[Extracted information Boundary: Start]

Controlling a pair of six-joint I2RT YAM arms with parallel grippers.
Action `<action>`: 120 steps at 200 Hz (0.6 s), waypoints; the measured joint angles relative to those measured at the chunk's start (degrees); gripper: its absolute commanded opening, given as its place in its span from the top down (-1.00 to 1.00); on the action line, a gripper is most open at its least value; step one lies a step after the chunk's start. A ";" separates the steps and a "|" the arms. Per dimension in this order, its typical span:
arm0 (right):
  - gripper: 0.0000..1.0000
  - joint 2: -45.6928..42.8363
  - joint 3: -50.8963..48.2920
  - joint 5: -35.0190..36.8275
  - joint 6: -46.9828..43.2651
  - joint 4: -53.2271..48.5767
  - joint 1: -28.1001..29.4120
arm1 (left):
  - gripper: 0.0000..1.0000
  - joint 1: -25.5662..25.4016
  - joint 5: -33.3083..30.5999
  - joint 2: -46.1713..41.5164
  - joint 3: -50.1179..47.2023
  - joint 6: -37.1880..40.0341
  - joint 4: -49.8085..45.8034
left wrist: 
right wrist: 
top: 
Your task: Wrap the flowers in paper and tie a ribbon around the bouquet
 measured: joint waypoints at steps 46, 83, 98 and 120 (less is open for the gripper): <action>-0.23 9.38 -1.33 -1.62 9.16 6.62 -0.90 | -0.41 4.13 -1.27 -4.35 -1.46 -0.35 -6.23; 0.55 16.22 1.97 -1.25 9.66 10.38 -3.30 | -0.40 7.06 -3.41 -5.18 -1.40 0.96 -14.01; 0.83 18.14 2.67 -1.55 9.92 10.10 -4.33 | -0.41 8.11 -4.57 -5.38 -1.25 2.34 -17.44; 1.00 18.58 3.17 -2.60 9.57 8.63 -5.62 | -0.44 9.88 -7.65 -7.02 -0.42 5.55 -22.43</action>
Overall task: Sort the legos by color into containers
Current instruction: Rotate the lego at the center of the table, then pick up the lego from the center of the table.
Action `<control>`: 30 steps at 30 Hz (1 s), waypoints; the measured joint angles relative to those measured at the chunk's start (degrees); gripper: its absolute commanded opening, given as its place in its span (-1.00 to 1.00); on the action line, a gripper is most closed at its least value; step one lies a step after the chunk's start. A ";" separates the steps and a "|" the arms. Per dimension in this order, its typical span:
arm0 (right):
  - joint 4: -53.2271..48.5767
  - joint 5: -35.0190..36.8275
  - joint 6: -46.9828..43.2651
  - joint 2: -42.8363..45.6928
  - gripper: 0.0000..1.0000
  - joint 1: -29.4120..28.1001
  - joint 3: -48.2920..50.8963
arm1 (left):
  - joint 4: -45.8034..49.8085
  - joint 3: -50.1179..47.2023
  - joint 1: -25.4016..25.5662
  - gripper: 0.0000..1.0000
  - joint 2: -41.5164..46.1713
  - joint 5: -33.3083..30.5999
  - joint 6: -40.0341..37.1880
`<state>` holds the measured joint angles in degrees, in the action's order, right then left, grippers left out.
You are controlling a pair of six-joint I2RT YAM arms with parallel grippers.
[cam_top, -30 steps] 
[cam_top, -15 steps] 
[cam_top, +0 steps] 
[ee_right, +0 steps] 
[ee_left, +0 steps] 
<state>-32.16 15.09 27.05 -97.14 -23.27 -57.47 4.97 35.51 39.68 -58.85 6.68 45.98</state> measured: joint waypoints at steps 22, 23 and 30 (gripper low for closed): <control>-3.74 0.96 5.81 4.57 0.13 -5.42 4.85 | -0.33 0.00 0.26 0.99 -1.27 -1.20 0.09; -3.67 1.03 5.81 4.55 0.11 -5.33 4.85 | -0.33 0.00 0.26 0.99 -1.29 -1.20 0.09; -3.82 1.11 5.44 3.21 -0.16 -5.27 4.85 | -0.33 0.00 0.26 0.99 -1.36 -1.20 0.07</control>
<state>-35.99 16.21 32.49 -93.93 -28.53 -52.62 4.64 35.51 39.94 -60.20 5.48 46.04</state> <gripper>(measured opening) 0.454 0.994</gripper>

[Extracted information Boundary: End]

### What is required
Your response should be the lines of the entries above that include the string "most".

### Result of the exercise
Action `<action>`: 120 steps at 200 Hz (0.6 s), waypoints; the measured joint angles relative to those measured at the chunk's start (degrees); gripper: its absolute commanded opening, given as its place in its span from the top down (-1.00 to 1.00); on the action line, a gripper is most open at its least value; step one lies a step after the chunk's start. A ";" separates the steps and a "|" the arms. Per dimension in this order, its typical span:
Action `<control>`: 30 steps at 30 Hz (1 s), waypoints; the measured joint angles relative to those measured at the chunk's start (degrees); gripper: its absolute commanded opening, given as its place in its span (-1.00 to 1.00); on the action line, a gripper is most closed at its least value; step one lies a step after the chunk's start. A ";" separates the steps and a "|" the arms. Per dimension in this order, its typical span:

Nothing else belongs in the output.